Published on
Updated
Reading 2 min.
in collaboration with
Dr Gérald Kierzek (Medical Director of Doctissimo)
It’s a story that can make you smile or scare you: an 80-year-old Indian, declared dead by doctors, finally woke up because of a pothole on the road that was supposed to lead him to the place of his cremation. Explanations from Dr Gérald Kierzek, emergency doctor and medical director of Doctissimo.
On January 11, an 80-year-old Indian man, Darshan Singh Brar, suffered a cardiac arrest early in the morning, around 9 a.m. His grandson calls the doctor but unfortunately the old man is finally declared dead.
A pothole causes him to wake up in the ambulance
An ambulance arrives at the grandfather’s home to evacuate him to the location of the cremation ceremony, which was to take place in the town of Nissing, 100 km from his home. But the roads are sometimes bad in India and a pothole will spring a surprise.
“Near the village of Dhand, there was a particularly significant bump” explains the grandson of Darshan Singh Brar, interviewed by our Indian colleagues at NDTV. “I saw my grandfather’s hand move. So I immediately asked for the ambulance to be stopped and to check his pulse. The doctors found that his heart had started again!”. The man was rushed to Nissing hospital where doctors confirmed that the grandfather was indeed alive.
The phenomenon of Lazarus
For the doctors at Rawal Hospital: “There may have been a technical error when death was pronounced: the man brought to us was breathing and had a heartbeat correct“.
In this man’s case, it could be the phenomenon of Lazarus, which is “a biblical reference”. Indeed, according to the Gospels, Jesus resurrects a man named Lazarus after explaining that he was only “asleep”. This is why we speak of the phenomenon of Lazarus to describe this curious medical way for a person to “come back to life”.
However, even if the patient’s heart has resumed activity, it remains fragile for the moment: “Although he is now breathing without assistance, he remains in critical condition and hospitalized in intensive care, doctors explain. He is suffering from a respiratory infection.
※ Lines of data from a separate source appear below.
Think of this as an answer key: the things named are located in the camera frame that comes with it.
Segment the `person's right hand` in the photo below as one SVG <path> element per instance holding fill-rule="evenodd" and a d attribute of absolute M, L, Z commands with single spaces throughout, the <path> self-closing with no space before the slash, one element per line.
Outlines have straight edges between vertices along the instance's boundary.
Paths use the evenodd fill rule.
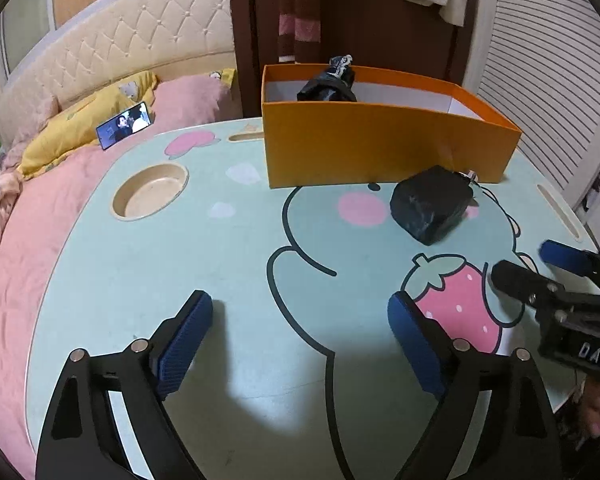
<path fill-rule="evenodd" d="M 585 439 L 600 437 L 600 380 L 585 378 L 579 398 L 580 434 Z"/>

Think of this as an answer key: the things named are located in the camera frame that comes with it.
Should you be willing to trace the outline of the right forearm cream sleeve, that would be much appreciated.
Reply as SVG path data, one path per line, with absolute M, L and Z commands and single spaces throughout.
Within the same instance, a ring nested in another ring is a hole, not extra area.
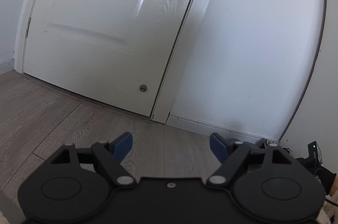
M 334 196 L 325 197 L 325 202 L 316 219 L 317 223 L 337 223 L 337 192 Z

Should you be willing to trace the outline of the black gloved right hand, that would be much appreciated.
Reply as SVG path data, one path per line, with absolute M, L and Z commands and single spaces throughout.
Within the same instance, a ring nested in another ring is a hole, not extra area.
M 298 160 L 324 187 L 330 197 L 337 192 L 337 174 L 330 172 L 320 164 L 318 159 L 297 158 Z

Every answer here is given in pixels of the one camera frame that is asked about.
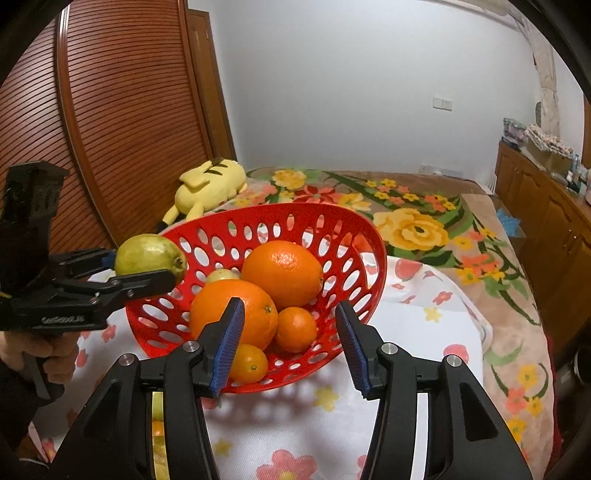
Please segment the person's left hand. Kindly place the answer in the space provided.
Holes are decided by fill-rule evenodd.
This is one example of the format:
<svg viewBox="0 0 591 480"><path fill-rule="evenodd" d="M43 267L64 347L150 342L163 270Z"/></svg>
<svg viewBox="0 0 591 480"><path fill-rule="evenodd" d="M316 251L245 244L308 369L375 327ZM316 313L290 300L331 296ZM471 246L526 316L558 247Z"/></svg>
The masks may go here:
<svg viewBox="0 0 591 480"><path fill-rule="evenodd" d="M1 361L19 372L24 369L25 354L45 359L43 369L48 380L54 384L66 384L74 374L79 336L79 332L68 332L48 339L30 332L2 332Z"/></svg>

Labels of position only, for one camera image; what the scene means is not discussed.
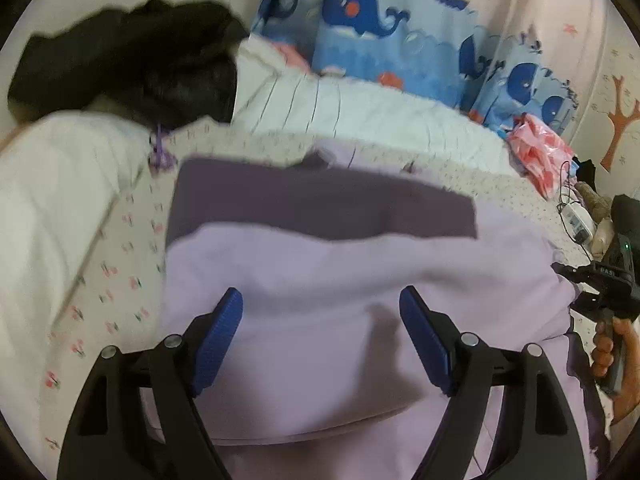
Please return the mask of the person right hand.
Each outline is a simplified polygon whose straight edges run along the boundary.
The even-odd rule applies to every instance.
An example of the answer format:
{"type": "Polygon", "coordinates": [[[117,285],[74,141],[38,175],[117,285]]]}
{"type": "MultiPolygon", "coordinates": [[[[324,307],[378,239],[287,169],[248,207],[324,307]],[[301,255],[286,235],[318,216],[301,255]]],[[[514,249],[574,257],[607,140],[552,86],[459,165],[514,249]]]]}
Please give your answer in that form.
{"type": "MultiPolygon", "coordinates": [[[[613,424],[621,422],[639,405],[639,336],[629,320],[613,318],[613,328],[626,346],[623,382],[620,393],[613,398],[613,424]]],[[[605,335],[605,325],[597,325],[591,352],[591,370],[597,378],[604,377],[615,363],[614,341],[605,335]]]]}

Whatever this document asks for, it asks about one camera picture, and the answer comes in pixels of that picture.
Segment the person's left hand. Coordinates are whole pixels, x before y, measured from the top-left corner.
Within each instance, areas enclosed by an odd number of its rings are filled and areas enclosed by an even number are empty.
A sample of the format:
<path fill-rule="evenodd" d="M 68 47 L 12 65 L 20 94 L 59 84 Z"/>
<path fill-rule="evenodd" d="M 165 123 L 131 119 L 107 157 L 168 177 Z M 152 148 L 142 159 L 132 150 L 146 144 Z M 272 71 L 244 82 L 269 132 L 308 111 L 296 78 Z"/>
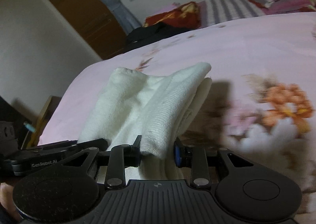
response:
<path fill-rule="evenodd" d="M 21 217 L 16 210 L 16 207 L 13 203 L 12 193 L 14 186 L 17 181 L 12 181 L 9 183 L 1 183 L 1 205 L 6 209 L 6 211 L 10 214 L 10 216 L 14 217 L 18 222 L 21 221 Z"/>

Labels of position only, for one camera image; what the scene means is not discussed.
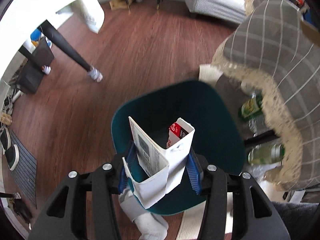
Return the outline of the white torn carton box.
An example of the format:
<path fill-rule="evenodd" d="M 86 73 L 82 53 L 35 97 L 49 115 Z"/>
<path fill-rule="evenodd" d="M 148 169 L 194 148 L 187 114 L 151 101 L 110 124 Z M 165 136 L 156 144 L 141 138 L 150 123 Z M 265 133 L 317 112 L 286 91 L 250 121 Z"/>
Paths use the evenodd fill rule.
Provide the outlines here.
<path fill-rule="evenodd" d="M 126 174 L 133 194 L 148 209 L 181 183 L 195 128 L 178 118 L 169 128 L 167 147 L 162 148 L 131 117 L 129 123 L 138 164 L 148 178 L 138 182 L 133 168 Z"/>

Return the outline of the dark teal trash bin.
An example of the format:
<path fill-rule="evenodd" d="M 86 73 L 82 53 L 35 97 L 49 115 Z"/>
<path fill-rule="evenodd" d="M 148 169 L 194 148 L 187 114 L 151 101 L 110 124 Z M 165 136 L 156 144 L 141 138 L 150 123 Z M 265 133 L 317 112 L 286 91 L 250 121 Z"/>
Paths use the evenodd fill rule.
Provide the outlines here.
<path fill-rule="evenodd" d="M 226 173 L 238 175 L 245 162 L 245 149 L 233 119 L 214 88 L 201 81 L 185 81 L 133 99 L 122 105 L 111 122 L 116 153 L 121 158 L 133 135 L 129 117 L 162 148 L 167 147 L 169 128 L 182 118 L 195 128 L 190 152 Z M 137 181 L 148 178 L 136 158 L 133 172 Z M 204 202 L 192 189 L 185 167 L 181 183 L 147 211 L 174 215 Z"/>

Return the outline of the clear green cap bottle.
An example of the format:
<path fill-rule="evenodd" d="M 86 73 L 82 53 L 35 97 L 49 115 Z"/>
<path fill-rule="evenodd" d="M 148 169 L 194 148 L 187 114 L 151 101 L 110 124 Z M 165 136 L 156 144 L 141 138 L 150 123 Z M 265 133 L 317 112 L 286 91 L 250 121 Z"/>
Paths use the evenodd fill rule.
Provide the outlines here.
<path fill-rule="evenodd" d="M 270 165 L 281 162 L 285 155 L 282 144 L 261 145 L 253 148 L 248 154 L 250 165 Z"/>

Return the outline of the green label plastic bottle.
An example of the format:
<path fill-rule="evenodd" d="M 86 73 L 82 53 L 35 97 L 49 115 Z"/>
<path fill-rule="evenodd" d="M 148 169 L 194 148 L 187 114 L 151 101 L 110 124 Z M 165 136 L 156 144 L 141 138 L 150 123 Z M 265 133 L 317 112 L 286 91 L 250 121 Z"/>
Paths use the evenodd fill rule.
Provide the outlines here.
<path fill-rule="evenodd" d="M 254 94 L 251 99 L 246 101 L 239 109 L 240 118 L 244 121 L 251 120 L 263 113 L 263 96 L 261 93 Z"/>

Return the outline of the dark striped door mat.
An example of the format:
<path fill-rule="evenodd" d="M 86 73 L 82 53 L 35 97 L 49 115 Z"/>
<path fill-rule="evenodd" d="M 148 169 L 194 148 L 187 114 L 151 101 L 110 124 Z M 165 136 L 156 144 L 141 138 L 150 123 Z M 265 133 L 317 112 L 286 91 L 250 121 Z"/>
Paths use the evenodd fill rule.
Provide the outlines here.
<path fill-rule="evenodd" d="M 13 131 L 10 131 L 11 143 L 17 145 L 19 150 L 19 161 L 11 175 L 29 202 L 37 208 L 36 201 L 36 171 L 37 160 L 20 142 Z"/>

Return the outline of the black table leg with sock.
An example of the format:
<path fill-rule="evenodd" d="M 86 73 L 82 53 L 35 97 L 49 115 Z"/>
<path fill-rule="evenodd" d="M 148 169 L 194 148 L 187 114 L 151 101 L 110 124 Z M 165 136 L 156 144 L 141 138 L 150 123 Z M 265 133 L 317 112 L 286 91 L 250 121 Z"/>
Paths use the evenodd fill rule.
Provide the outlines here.
<path fill-rule="evenodd" d="M 38 29 L 43 35 L 52 41 L 61 51 L 69 56 L 73 61 L 80 65 L 87 72 L 87 75 L 95 82 L 101 82 L 103 75 L 89 63 L 68 43 L 68 41 L 58 32 L 54 26 L 45 20 Z"/>

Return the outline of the black and white sneaker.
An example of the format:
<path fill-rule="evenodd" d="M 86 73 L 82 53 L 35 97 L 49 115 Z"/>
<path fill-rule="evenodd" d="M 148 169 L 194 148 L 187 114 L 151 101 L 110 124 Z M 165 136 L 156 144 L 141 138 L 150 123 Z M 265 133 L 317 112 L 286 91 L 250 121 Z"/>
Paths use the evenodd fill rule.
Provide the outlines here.
<path fill-rule="evenodd" d="M 1 134 L 1 143 L 9 170 L 13 171 L 19 162 L 20 152 L 18 146 L 11 142 L 10 132 L 7 128 L 5 128 Z"/>

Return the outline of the dark brown storage box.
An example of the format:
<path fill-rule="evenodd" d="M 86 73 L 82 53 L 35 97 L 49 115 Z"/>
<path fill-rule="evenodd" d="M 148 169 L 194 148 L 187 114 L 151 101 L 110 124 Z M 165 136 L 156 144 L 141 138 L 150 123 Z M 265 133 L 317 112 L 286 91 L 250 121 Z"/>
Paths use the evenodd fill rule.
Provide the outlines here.
<path fill-rule="evenodd" d="M 44 67 L 50 66 L 54 55 L 44 37 L 40 39 L 39 45 L 32 53 L 24 46 L 18 51 L 27 58 L 27 62 L 18 75 L 16 85 L 26 94 L 35 94 L 45 76 Z"/>

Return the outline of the grey checked round tablecloth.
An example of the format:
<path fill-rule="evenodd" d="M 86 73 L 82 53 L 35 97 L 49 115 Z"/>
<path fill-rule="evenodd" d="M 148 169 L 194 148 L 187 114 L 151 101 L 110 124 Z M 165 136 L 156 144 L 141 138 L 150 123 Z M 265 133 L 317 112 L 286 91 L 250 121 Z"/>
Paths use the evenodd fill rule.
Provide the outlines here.
<path fill-rule="evenodd" d="M 267 126 L 285 147 L 266 179 L 282 190 L 319 183 L 319 46 L 288 0 L 245 0 L 246 18 L 212 64 L 261 90 Z"/>

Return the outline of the pale green patterned tablecloth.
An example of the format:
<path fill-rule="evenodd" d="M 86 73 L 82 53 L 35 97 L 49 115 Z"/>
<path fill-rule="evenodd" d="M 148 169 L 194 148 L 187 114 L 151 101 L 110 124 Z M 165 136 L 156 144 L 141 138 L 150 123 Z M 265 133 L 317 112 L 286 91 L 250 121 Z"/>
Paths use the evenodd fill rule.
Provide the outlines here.
<path fill-rule="evenodd" d="M 99 33 L 105 14 L 98 0 L 75 0 L 56 12 L 57 14 L 74 13 L 79 16 L 94 33 Z"/>

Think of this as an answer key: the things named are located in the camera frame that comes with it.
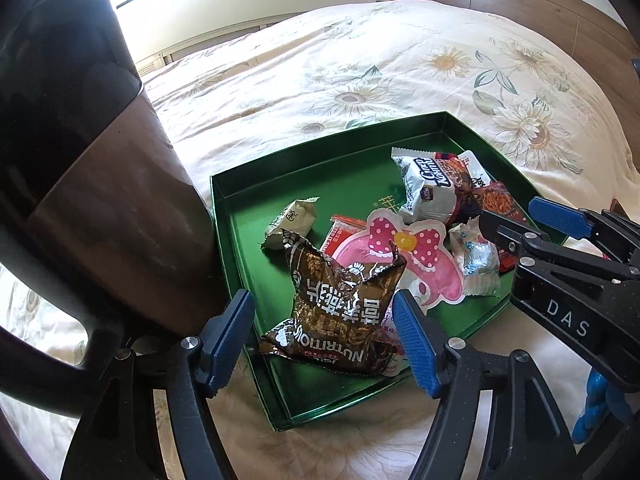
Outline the small olive green snack packet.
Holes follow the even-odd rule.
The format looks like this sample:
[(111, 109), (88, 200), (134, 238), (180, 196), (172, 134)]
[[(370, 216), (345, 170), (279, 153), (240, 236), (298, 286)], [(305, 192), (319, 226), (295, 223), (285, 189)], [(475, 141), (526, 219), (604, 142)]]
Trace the small olive green snack packet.
[(262, 248), (282, 249), (283, 231), (306, 236), (317, 219), (318, 197), (293, 200), (266, 227)]

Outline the red hawthorn snack packet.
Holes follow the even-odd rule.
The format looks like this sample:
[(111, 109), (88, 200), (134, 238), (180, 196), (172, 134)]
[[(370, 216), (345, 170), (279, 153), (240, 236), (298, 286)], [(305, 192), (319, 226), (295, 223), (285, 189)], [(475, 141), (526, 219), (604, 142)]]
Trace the red hawthorn snack packet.
[(331, 217), (331, 226), (326, 238), (324, 239), (320, 250), (328, 256), (333, 256), (344, 240), (347, 240), (350, 236), (360, 233), (367, 227), (367, 222), (352, 218), (341, 216), (340, 214), (334, 214)]

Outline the clear white bunny candy packet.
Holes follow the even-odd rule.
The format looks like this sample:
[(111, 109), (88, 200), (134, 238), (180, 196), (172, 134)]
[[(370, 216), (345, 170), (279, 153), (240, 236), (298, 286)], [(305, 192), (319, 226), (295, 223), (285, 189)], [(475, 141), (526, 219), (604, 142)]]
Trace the clear white bunny candy packet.
[(480, 232), (480, 218), (454, 226), (449, 238), (465, 295), (497, 296), (500, 292), (498, 250)]

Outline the pink My Melody candy bag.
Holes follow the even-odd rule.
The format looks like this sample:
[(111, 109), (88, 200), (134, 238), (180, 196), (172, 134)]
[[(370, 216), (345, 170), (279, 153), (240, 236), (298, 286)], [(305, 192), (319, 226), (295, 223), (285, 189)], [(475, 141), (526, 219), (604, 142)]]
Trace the pink My Melody candy bag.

Asked about this unusual case, to say the least, Dr Gérald Kierzek, emergency doctor and medical director of Doctissimo, sheds some light on it. “There is no certainty test to say that someone is dead. As a doctor, we base ourselves on a set of clues: we examine the patient, we give him an electrocardiogramwe take temperaturewe stimulate it,… But in case of bradycardia deep for example, from hypothermia or from taking medication, the report may be distorted”. He nevertheless specifies that it is “extremely rare cases”.